Records excerpted from a collection:
==========

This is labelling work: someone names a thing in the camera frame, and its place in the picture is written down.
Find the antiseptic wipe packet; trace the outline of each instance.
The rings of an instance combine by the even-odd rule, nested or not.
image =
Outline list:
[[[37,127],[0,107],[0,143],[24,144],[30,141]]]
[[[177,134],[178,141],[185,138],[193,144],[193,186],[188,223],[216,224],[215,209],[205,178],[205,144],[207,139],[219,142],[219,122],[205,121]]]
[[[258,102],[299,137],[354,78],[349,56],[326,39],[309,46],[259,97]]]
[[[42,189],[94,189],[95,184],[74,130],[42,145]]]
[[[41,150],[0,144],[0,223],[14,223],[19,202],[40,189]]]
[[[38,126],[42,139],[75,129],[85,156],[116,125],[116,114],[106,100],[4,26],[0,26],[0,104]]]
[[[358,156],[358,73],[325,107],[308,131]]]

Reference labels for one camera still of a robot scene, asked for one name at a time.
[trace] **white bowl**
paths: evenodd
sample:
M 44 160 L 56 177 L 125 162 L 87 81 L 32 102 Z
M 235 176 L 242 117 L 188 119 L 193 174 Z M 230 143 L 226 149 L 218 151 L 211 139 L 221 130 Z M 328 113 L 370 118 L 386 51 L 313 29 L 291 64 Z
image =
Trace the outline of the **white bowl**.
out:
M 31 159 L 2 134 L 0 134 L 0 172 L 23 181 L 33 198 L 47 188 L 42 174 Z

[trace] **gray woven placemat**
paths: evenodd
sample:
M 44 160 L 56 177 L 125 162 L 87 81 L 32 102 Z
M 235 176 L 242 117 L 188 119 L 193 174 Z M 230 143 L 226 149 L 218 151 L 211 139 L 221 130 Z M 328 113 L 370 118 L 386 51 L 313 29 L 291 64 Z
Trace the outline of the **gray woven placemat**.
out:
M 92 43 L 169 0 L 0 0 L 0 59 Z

==========

Task details: Each line of the records should be transcribed without change.

Task answer:
This is labelling work: someone names a thing in the camera frame, and its place in the picture is written down.
Find the antiseptic wipe packet; trace the outline of each instance.
The rings of an instance combine by the even-odd rule, nested or not.
image =
Outline list:
[[[37,127],[0,107],[0,143],[24,144],[30,141]]]
[[[177,134],[178,141],[185,138],[193,144],[193,186],[188,223],[216,224],[215,209],[205,178],[205,144],[207,139],[219,142],[219,122],[205,121]]]
[[[258,102],[299,137],[354,78],[349,56],[326,39],[309,46],[259,97]]]
[[[42,189],[94,189],[95,184],[74,130],[42,145]]]
[[[41,150],[0,144],[0,223],[14,223],[19,202],[40,189]]]
[[[38,126],[42,139],[75,129],[85,156],[116,125],[116,114],[106,100],[4,26],[0,26],[0,104]]]
[[[358,156],[358,73],[325,107],[308,131]]]

Reference labels for one camera still of a robot scene, asked for one name at a time.
[trace] **white bowl**
paths: evenodd
sample:
M 44 160 L 56 177 L 125 162 L 87 81 L 32 102 Z
M 235 176 L 242 117 L 188 119 L 193 174 Z M 230 143 L 226 149 L 218 151 L 211 139 L 221 130 Z M 328 113 L 370 118 L 386 51 L 313 29 L 291 64 Z
image =
Trace the outline of the **white bowl**.
out:
M 31 159 L 2 134 L 0 134 L 0 172 L 23 181 L 33 198 L 47 188 L 42 174 Z

[trace] **gray woven placemat**
paths: evenodd
sample:
M 44 160 L 56 177 L 125 162 L 87 81 L 32 102 Z
M 235 176 L 242 117 L 188 119 L 193 174 Z M 230 143 L 226 149 L 218 151 L 211 139 L 221 130 Z M 328 113 L 370 118 L 386 51 L 313 29 L 291 64 Z
Trace the outline of the **gray woven placemat**.
out:
M 92 43 L 169 0 L 0 0 L 0 59 Z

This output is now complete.